After his death, Paracelsus' writings came to be widely published, and a school of sympathetic thinkers coalesced around his work. The Paracelsians extended Paracelsus' antipathy for academia into their articulation of natural philosophy, and rejected the dominant Aristotelian paradigm as antiquated theory constructed of paganism, strange mathematics, and philosophical baling wire. This rejection of Aristotelian thought led quite naturally to their concurrent rejection of Galen. This picture is not held unequivocally by historians, however, some of whom envision Paracelsian thought as a synergy of Galenic theory (appropriated in a kind of hostile take-over, but appropriated rather than rejected nonetheless) and medieval German mysticism. There is textual foundation for this interpretation as well, as it appears that Paracelsus (while firmly committed to integrating Reformationist theology with his science) was actively engaged in alchemical and magical study - and may have even thought of himself as a kind of magus.

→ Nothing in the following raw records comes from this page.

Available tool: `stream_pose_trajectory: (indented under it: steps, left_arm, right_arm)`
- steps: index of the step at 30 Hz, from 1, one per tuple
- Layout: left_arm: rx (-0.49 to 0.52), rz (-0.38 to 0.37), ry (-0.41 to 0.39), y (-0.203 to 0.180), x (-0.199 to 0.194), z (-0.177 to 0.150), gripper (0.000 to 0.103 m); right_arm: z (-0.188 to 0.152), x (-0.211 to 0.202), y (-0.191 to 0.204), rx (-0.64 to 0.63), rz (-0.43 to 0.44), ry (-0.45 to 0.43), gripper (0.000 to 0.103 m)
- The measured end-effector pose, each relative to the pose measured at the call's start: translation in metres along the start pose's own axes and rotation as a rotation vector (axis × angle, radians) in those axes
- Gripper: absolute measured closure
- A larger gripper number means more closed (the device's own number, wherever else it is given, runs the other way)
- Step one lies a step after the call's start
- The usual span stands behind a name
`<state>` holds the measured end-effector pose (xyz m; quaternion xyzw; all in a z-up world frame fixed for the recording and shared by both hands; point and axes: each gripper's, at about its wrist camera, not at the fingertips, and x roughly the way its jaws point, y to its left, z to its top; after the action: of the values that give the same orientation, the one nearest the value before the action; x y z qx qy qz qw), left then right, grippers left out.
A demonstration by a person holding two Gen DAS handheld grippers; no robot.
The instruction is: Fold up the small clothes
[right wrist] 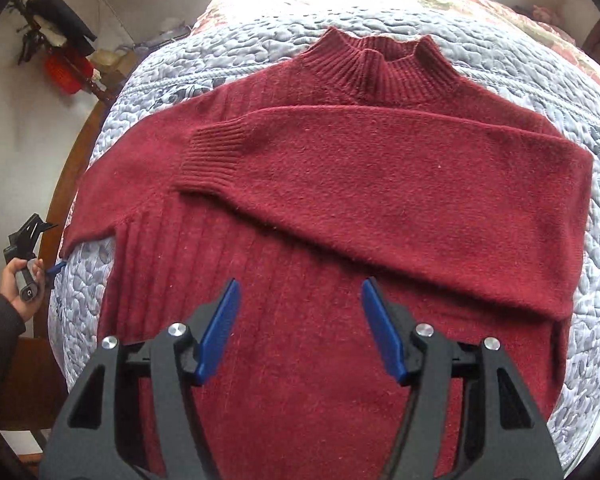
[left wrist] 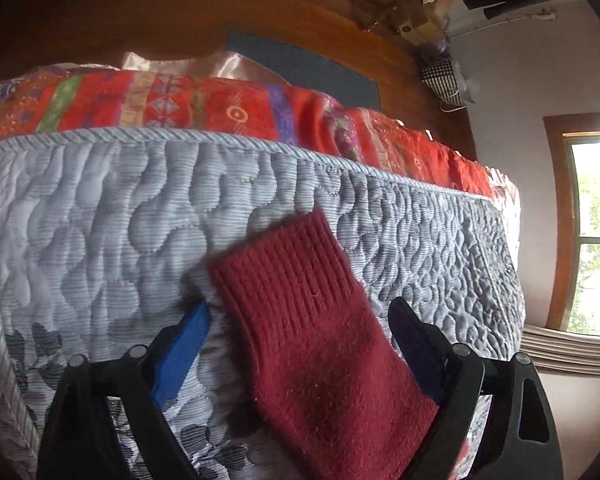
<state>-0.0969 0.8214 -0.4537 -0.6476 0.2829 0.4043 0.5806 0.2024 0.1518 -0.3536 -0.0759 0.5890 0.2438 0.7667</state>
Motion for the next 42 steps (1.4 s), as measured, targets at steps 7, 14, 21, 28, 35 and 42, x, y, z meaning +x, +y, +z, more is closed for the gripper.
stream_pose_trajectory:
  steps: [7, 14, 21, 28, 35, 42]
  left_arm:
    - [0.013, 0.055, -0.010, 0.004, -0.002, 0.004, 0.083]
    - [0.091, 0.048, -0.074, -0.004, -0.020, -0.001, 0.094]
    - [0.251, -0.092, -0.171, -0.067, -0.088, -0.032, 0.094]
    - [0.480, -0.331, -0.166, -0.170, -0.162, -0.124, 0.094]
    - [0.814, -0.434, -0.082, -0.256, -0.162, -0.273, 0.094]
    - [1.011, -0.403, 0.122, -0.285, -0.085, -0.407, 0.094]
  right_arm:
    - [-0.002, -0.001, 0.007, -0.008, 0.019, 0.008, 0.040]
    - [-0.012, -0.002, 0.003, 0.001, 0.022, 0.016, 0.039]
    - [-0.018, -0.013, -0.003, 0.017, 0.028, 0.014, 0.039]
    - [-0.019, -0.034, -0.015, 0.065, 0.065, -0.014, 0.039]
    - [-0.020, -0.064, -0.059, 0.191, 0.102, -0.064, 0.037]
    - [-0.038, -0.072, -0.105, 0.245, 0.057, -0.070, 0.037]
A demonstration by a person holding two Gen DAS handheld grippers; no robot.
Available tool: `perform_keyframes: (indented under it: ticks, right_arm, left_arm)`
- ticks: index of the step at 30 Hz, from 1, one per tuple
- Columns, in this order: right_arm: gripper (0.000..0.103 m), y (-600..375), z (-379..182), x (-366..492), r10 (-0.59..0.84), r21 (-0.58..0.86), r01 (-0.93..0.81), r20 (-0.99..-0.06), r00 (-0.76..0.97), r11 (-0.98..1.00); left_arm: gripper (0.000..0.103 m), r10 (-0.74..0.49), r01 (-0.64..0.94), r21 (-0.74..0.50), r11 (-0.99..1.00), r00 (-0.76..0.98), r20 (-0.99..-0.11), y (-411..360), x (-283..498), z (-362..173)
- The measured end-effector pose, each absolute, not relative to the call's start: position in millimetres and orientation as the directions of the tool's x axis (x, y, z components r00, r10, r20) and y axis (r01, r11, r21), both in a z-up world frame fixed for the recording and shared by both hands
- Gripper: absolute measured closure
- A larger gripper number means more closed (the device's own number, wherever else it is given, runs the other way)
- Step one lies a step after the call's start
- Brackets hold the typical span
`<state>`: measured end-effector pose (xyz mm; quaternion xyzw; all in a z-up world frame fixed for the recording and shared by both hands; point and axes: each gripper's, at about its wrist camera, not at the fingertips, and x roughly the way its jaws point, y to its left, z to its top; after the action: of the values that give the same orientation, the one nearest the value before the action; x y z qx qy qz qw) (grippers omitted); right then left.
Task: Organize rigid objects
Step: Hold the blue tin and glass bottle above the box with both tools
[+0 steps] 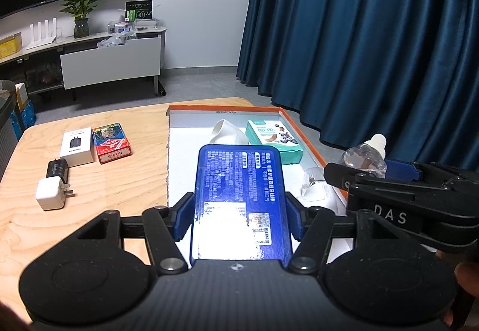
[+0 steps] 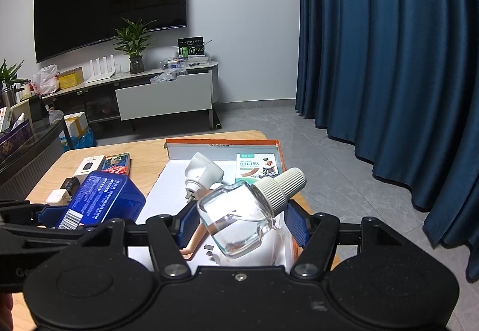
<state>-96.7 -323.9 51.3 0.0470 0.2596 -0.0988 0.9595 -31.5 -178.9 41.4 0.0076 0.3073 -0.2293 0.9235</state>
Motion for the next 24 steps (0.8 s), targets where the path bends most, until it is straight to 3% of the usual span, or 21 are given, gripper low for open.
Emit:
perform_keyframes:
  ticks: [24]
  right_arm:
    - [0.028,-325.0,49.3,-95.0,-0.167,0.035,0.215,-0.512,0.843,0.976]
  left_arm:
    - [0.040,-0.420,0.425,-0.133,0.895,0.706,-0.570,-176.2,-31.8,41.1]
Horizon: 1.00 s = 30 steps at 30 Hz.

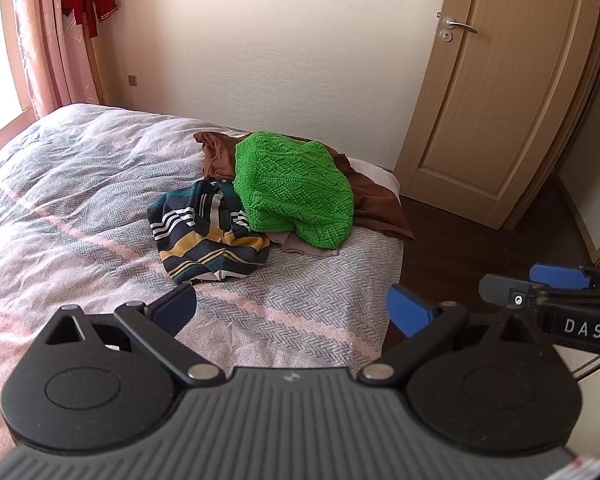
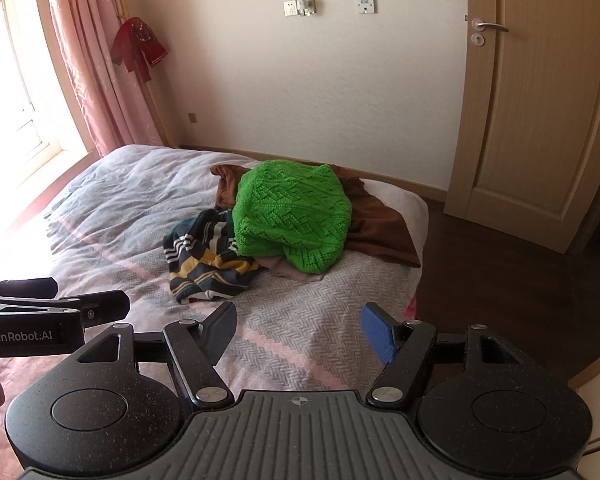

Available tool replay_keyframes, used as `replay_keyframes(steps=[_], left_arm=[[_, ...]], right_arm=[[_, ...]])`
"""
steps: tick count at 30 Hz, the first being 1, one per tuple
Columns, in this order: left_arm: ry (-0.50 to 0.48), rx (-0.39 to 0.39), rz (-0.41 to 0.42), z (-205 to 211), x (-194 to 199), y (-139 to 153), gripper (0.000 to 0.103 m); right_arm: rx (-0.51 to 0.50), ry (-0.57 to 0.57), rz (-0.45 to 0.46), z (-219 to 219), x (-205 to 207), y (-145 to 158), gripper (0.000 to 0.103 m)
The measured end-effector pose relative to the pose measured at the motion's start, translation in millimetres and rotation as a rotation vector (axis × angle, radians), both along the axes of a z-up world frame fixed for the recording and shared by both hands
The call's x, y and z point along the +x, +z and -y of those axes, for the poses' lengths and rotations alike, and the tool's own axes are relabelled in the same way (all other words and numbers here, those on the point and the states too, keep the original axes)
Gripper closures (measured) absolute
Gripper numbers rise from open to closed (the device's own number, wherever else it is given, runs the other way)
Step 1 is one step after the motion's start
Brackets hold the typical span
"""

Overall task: Fold large clothes
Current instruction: 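Reach both tools toward the green knit sweater on the clothes pile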

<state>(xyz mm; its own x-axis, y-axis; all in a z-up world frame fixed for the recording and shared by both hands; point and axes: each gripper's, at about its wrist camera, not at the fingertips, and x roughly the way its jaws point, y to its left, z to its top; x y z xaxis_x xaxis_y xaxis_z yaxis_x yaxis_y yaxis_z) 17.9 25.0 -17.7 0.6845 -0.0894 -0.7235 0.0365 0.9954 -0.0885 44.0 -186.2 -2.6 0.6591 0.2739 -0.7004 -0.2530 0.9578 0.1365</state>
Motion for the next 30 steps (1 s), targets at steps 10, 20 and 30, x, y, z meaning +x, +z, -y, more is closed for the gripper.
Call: replay_keyframes(steps=[10,20,30], left_arm=[[0.051,0.018,-0.077,-13.5,32.7,-27.0,0.003],[0.126,0.008,-0.167,-33.5,106.7,-70.5,0.003],[0.206,-0.012,-0.254,-45.3,209.9,-138.4,0.003]], right_arm=[[-0.009,0.055,-0.056,-8.0,30.3,-27.8,0.037],[-0.047,0.15,-0.093,-24.7,122.3,-70.8,0.037],[-0.142,0.329,-0.023,-54.8,229.7,-137.4,0.042]])
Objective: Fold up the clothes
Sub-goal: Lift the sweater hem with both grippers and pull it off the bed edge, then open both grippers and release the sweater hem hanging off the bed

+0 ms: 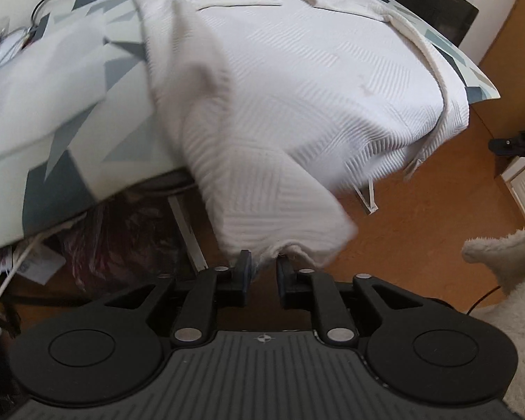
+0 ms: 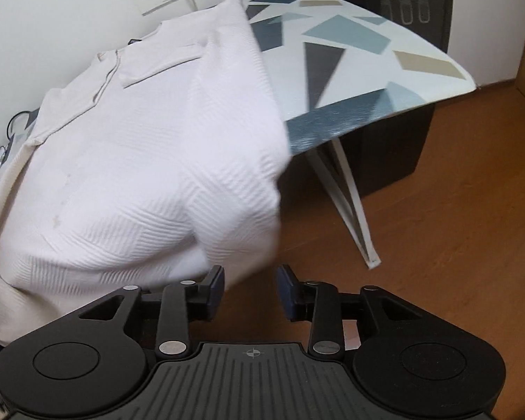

Paracelsus' characteristic refusal to participate in neat self-compartmentalization extended to his practice of speaking in scathing terms about Aristotelians and Galenists while retaining some aspects of their philosophy to bulwark his own. Whether or not these acts of concurrent acceptance and rejection constitute a coherent program of response to his ancients and contemporaries is debatable, but it was certainly a common enough trope in his work. For example, his generally negative assessment of mediaeval alchemists sits strangely with his use of Rupescissian and Lullian methods for extracting quintessence, or ethyl alcohol, from various substances.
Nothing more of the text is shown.